La vida política, como las monedas, tiene su cara y su cruz. Un anverso y un reverso que equivale a dos acciones: representar y gestionar. Ambas son consustanciales a la actividad política en democracia, aunque puestos en la tesitura de elegir, al ciudadano seguramente le interese más que brille la gestión del político que los aspectos relativos a la representación. Salvo que el político –no perdamos el humor– sea argentino y resulte cierto aquel viejo chiste: «El mejor negocio del mundo es comprar a un argentino por lo que vale y venderlo por lo que él dice que vale».
Como buena parte de la actividad política requiere de una presencia constante en los foros públicos, el político tiende a multiplicar su intervenciones porque necesita de ese ‘refrendo’ popular para obtener una rentabilidad desde el punto de vista de la imagen. Si no aparece, no existe.
Por lo general, al ciudadano le resulta más fácil visualizar los aspectos ligados a la representación política (gestos, comparecencias públicas, intervenciones…) que el fruto de la pura gestión: logros, avances, dedicación silenciosa…
Mientras que el plano de la gestión está sometido a las leyes implacables de los resultados, como si perteneciera a un universo gravitatorio sujeto a la racionalidad cartesiana y la sistematización, el plano de la representación pertenece al universo etéreo y casi abstracto de los símbolos. De las apariencias, de las impresiones.
Eso explica que en política se cuiden tanto ciertos detalles superficiales (que se lo digan a los directores de las campañas electorales) y que a veces los ciudadanos nos quedemos con la mosca detrás de la oreja pensando que nos han dado gato por liebre. O que nos han vendido género de contrabando.

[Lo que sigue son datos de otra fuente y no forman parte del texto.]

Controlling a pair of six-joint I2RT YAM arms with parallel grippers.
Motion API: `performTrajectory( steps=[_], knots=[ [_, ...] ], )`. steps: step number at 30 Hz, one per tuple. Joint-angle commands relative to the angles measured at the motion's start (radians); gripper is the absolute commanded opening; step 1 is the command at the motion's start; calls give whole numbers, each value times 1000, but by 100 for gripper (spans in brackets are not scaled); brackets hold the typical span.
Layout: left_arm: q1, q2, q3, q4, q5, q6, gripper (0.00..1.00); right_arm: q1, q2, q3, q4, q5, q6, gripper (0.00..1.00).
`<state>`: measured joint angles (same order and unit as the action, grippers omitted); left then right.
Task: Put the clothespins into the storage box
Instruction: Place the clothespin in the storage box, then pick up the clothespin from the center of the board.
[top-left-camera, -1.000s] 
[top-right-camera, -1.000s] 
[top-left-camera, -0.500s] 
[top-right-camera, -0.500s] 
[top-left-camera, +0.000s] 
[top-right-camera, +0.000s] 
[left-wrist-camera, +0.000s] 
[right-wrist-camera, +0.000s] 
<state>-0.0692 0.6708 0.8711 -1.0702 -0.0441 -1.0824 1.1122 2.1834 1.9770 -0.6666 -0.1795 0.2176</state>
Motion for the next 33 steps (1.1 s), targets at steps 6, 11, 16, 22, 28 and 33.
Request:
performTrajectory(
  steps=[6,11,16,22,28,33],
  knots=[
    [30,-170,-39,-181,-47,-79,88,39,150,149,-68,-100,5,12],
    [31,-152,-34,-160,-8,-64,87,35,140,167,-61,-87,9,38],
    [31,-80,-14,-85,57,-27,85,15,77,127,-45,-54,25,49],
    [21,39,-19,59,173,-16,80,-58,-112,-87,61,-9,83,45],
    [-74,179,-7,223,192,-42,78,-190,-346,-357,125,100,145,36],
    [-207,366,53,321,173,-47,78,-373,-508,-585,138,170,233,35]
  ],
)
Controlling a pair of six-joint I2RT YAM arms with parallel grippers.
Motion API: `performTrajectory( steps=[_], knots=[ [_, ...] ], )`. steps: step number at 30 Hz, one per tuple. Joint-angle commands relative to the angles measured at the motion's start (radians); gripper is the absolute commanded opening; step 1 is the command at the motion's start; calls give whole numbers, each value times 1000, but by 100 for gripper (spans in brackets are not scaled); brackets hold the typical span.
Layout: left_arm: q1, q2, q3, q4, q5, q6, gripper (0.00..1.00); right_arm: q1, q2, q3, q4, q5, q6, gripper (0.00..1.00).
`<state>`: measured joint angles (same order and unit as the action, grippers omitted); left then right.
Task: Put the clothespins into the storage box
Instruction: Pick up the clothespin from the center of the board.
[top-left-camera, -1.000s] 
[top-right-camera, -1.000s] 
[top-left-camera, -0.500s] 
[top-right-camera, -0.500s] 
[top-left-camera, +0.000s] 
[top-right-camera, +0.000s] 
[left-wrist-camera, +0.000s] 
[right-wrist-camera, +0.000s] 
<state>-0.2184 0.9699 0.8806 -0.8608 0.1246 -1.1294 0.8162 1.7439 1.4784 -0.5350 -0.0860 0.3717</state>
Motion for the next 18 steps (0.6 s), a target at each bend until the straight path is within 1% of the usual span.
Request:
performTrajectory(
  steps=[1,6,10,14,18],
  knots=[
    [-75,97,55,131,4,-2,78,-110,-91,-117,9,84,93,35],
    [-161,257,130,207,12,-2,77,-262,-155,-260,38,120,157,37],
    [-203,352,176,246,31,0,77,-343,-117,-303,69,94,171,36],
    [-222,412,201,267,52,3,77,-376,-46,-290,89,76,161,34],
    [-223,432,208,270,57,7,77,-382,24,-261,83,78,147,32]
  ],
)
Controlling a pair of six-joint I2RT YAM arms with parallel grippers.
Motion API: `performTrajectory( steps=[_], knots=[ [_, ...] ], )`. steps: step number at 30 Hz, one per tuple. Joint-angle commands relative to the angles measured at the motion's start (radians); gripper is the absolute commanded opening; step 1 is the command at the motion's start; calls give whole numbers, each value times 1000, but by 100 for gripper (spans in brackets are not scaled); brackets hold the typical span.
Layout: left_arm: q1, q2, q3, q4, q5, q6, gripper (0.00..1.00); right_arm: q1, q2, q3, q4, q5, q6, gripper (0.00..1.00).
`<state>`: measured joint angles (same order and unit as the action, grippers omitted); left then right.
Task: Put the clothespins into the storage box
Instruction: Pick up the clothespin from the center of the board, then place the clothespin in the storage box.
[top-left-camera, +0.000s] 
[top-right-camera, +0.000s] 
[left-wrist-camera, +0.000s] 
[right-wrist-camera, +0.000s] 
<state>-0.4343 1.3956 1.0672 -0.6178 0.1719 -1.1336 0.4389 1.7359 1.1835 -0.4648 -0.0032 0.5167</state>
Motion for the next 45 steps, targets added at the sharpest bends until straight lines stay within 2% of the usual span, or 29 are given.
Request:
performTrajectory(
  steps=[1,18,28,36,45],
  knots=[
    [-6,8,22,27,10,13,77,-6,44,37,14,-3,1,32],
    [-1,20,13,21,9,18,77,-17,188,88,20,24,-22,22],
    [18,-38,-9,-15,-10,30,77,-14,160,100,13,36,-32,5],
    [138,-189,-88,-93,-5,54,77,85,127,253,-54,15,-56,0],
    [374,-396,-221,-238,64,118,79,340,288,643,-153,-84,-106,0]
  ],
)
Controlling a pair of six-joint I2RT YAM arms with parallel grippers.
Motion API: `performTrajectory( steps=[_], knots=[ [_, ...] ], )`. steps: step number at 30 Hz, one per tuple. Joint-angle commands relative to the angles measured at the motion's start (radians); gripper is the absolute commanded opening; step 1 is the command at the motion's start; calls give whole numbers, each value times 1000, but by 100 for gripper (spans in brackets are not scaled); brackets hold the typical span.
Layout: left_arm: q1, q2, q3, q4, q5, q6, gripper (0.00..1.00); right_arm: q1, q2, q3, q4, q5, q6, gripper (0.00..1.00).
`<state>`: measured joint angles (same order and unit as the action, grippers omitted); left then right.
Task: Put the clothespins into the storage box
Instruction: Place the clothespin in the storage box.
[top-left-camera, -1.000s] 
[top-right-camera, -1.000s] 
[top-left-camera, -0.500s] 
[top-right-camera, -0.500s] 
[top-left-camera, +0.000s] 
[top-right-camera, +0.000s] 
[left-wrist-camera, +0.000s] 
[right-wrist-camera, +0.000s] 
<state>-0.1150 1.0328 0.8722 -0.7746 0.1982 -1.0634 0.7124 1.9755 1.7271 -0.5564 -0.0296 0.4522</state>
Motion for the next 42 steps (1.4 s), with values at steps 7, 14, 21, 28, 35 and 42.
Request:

La historia política está llena de errores o ‘patinazos’, de variada trascendencia. Dos de ahora mismo: en Madrid, la placa con freno y marcha atrás a sor Maravillas en el Congreso de los Diputados y en Extremadura, la compra y devolución del Lexus para la vicepresidenta segunda. Incluso yo, que no sé mucho de coches, sé que el Lexus –como el Rolls Royce– es, más que una marca, un símbolo. La vicepresidenta seguramente ignoraba también lo que dice Manuel Vicent: «Los símbolos no atañen a la inteligencia, sino a las vísceras».